**Task to carry out:** For every line of the material below, check for the string "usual" and return the line if it is there.

**Data excerpt:**
BEGIN
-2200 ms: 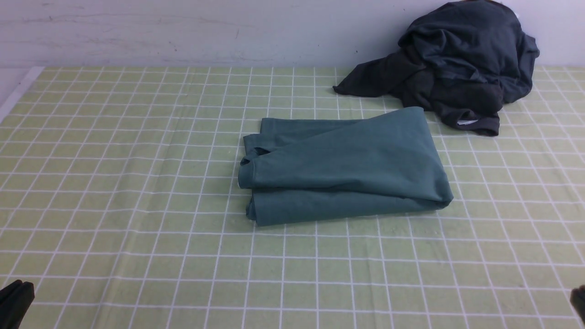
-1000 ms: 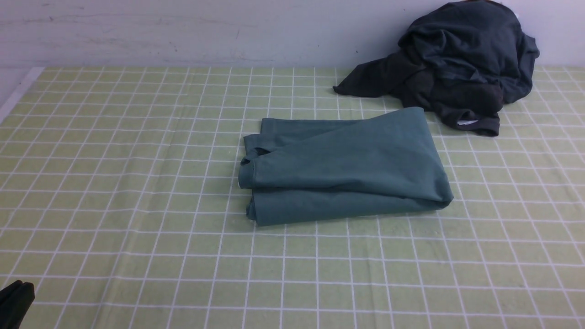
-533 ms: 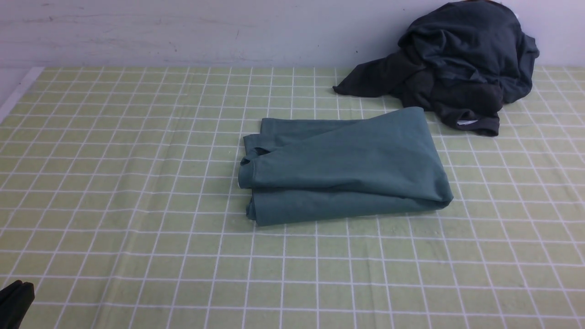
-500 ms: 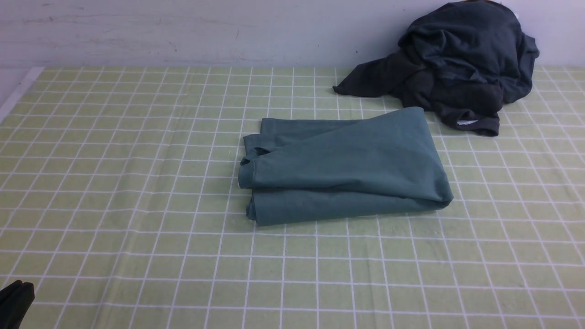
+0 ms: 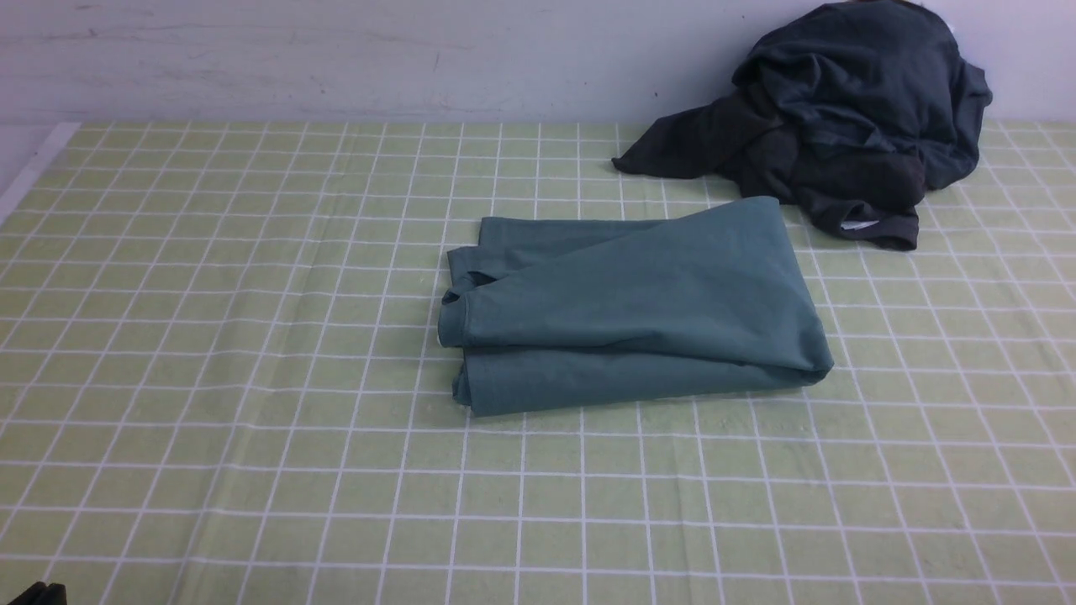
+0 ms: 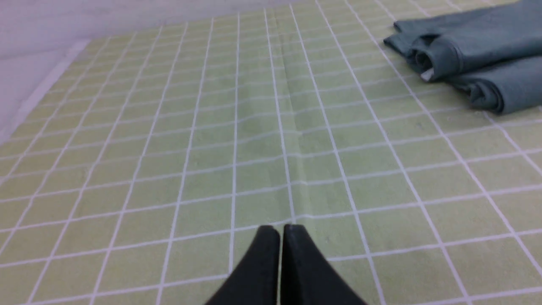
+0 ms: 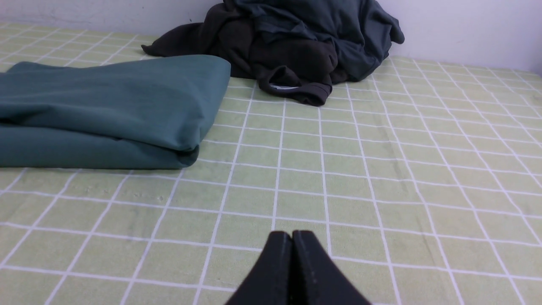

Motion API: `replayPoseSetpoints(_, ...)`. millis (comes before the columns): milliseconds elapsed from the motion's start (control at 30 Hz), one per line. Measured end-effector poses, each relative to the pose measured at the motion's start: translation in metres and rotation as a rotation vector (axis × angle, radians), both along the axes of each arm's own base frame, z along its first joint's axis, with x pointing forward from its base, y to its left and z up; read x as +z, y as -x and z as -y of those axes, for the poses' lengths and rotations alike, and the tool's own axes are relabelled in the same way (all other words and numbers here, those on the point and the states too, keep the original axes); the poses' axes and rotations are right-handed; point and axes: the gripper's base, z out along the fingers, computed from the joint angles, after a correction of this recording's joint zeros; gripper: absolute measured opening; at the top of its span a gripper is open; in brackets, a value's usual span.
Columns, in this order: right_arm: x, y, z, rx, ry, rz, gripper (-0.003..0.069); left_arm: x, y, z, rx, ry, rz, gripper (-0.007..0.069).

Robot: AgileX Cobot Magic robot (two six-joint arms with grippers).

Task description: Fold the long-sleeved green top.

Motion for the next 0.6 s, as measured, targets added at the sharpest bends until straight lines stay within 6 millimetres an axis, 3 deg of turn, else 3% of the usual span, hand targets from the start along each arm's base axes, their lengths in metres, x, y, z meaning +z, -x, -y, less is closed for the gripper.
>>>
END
**Answer area:**
Motion API: `replayPoseSetpoints(_, ...)`. millis (comes before the columns): milliseconds elapsed from the motion's start (control at 30 Hz), one per line. Measured end-effector poses, each relative to the pose measured at the motion's start: translation in metres and rotation as a rotation vector (axis × angle, radians), both along the axes of each arm's own base frame, z along its first joint's axis, with x pointing forward from its base, y to its left and z up; read x as +z, y as -x and z as -y of those axes, for the poses' lengths and rotations alike, and the tool's own axes are relabelled in the same way (all other words and numbers here, those on the point and the states too, keep the original axes); the poses' axes and rotations are right-handed; point and axes: the gripper's base, z out along the fingers, computed from the joint angles, after a correction of this recording's joint zeros; gripper: absolute measured opening; at the top of its span a gripper is open; in brackets, a value's usual span.
Motion for the next 0.6 s, as measured, targets added at the sharpest bends until straight lines stay within 6 millimetres an axis, 3 deg of turn, else 3% of the usual span, hand targets from the start along each arm's base axes, their lengths in metres, x, y, z meaning +z, -x, -y, less is closed for the gripper.

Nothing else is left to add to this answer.